A little bit about these four areas above:
Human interconnectedness
By giving you space to reflect and co-explore your experience with your coachees—perhaps there is a challenge, you feel bored, disconnected, annoyed, or triggered by the relationship—you may discover what the quality of the connection is like. You may experience it shifting, and that you have more clarity about what you need to do moving forward with your coachee and how you might be in the relationship in an easier way.
Learning cycles
I love to think about life as a series of learning spirals, consciously and unconsciously (or less consciously), acting, reflecting on our learning, and then re-experiencing life again and again. In supervision, we can bring awareness and reflection to our intentions, thoughts, and actions. We can reflect on our work with clients. This awareness-raising exercise is something that supervisees say they find really powerful. This might include solution-focused, ecosystem thinking.
Systemic awareness
Of course, supervision is always relational. It’s about the person that we are in relationship with—the coachee—and ourselves. Then there’s also the relationship that you have with me, your supervisor, and perhaps the relationship that you have with your coach’s organisation. As we work together, we will think about the relationships within the system: the context, the organisation, the culture, maybe even the country and the globe. This systemic awareness can give you insight into how you are coaching and what factors are impacting the coaching and how to have even greater impact through your work.
(In groups, the dynamics can really show up what’s happening in the system. The interaction between different coaches and the coaches and the supervisor can highlight information about the system we all work in and live in too.)

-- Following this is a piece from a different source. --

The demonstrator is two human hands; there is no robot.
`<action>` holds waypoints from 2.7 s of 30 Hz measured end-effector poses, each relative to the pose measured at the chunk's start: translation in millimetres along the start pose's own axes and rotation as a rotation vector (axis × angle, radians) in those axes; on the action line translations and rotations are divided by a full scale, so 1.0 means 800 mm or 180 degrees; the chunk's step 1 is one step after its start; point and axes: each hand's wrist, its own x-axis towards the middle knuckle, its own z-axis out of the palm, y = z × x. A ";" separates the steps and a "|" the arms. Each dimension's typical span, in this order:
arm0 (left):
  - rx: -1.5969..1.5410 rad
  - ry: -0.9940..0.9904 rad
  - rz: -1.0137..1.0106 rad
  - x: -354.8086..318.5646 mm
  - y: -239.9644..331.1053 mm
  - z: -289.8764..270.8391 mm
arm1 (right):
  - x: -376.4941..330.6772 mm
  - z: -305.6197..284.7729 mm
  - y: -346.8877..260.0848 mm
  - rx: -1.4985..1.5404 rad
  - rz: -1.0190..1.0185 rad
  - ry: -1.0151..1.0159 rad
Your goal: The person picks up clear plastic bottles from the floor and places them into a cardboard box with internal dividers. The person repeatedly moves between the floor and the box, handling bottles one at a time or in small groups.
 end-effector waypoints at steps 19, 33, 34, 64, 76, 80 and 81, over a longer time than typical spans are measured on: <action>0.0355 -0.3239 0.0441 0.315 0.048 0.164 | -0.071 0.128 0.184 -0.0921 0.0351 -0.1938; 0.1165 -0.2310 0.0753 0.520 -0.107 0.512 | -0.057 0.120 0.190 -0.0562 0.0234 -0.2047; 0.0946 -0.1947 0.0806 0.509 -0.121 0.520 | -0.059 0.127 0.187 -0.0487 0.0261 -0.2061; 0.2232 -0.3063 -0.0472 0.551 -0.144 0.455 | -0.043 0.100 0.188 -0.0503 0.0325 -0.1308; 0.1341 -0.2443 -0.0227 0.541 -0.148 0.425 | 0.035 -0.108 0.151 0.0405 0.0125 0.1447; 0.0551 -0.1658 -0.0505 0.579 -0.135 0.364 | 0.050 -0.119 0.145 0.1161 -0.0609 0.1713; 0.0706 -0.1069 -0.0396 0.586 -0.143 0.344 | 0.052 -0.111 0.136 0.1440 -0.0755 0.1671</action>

Whole supervisor including somatic
Like a spacious moment of detective work, in supervision, we are alert to clues about the coach-coachee relationship and alert to your development as a coach.
For example, you might be looking for options or to make a decision about learning and development or being accredited. Or perhaps you might be hoping to unravel tension that you are experiencing when you are working with a client.
One of the ways I like to work—if it suits my supervisees—is using somatic enquiry and awareness. This gives us additional information for the process of exploring your work with a coachee.
You might notice, for example, how a coaching relationship is experienced in your body: loose and relaxed in your shoulders, or, for example, tense and tight in your head.
I feel like our instinct and intuition speak to us all day long about our lives through our bodies… much of this is less conscious. I know that when we pay attention to the somatic, it gives me clues about my direction—about the actions that I can take.
For some people, the somatic experience doesn’t work or doesn’t reveal information… it’s not for everyone. It’s a skill to learn to use if you want to. So it’s up to you, the supervisee, to decide if that route is of interest to you. We can experiment and find out.
Beginning the relationship
I would always begin a supervision relationship with a chemistry call. We can get to know each other and discover what you would like as a supervisor and how we might work together. Supervision is a relationship of equals—we are both coaches in a co-created relationship for your development and growth, although of course I am also always learning and growing.
Experience and qualifications
I’ve been supervising intermittently for over 10 years. I trained in supervision with Oxford Brookes University on the Advanced Certificate in Coach Supervision – Part 1 and 2. I’m currently completing Part 3.